Q From Frank Danielzik, Denmark: I’ve been wondering about the term tattoo. It is used for the ink drawings on a body as well as for military festivals. On the homepage of the Edinburgh Tattoo I found the explanation “The word ‘tattoo’ comes from the closing-time cry in the inns in the Low Countries during the 17th and 18th centuries — ‘Doe den tap toe’ (‘Turn off the taps’)” for the word, but how did it get connected to its two modern meanings?
A That story shouted “folk etymology” at me. Then I consulted the standard references and discovered it’s correct. My instincts are deserting me — definitely time for a holiday.
The first sense of the term was a signal on a drum or a bugle to call soldiers to their quarters at night. It’s first recorded in 1644, during the early stages of the English Civil War. Colonel John Hutchinson was then the governor of Nottingham Castle and head of the Parliamentary garrison in the city (he was to be later one of the signatories of Charles I’s death warrant). In his standing orders he wrote: “If anyone shall bee found tiplinge or drinkinge in any Taverne, Inne, or Alehouse after the houre of nyne of the clock at night, when the Tap-too beates, hee shall pay 2s. 6d.” (Today that would be about £5.00 or $8.)
By the following century, the usual phrase was to beat tattoo, which makes clear that by then it was usually sounded on a drum, hence one of our modern meanings, a rhythmic tapping or drumming (“He beat a tattoo with his fingers on the table-top.”) And it’s clearly related to taps in the sense of a bugle call for lights to be put out in army quarters (which was originally also sounded on a drum).
In the form you quoted from the Web site, doe den tap toe, tap is the spigot of a beer barrel.

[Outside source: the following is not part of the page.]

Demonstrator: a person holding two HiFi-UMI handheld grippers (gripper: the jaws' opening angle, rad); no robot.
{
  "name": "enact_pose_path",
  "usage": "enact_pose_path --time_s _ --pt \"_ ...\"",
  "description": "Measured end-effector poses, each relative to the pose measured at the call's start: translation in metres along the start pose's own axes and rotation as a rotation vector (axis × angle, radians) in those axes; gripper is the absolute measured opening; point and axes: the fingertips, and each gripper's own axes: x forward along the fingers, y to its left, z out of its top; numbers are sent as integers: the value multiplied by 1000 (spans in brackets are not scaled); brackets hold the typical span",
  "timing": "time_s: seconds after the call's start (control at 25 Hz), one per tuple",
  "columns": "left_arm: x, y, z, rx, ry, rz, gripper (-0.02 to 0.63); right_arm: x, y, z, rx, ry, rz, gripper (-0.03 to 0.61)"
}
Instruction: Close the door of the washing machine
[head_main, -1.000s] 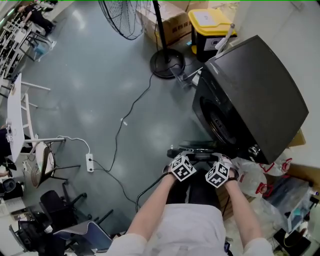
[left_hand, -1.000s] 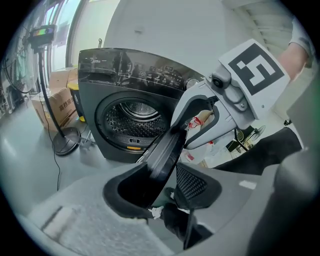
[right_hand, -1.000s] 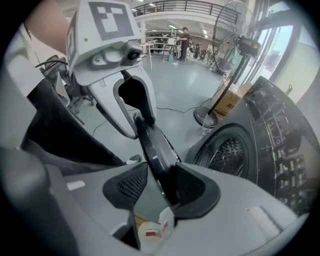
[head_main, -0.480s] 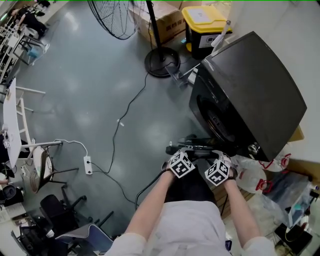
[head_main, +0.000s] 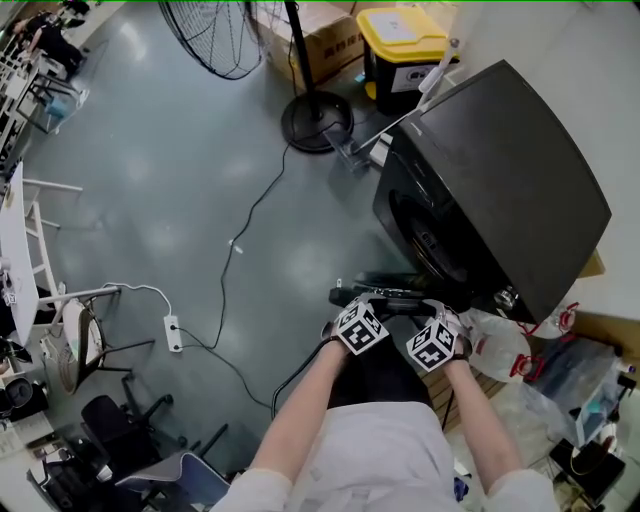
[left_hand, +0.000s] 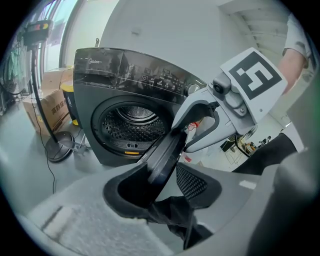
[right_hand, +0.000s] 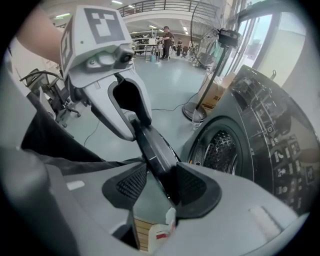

It seems that the Dutch police had a neat way of closing the pubs at night, by making the rounds and instructing innkeepers to shut the taps on their casks.
The other sense of tattoo, to mark the skin with pigments, could not be more different. It was brought back from the South Pacific by Captain Cook, and appears in his journal for July 1769: “Both sexes paint their Bodys, Tattow, as it is called in their Language. This is done by inlaying the Colour of Black under their skins, in such a manner as to be indelible.” It could be from any one of several Polynesian languages, such as Tahitian, Samoan, or Tongan.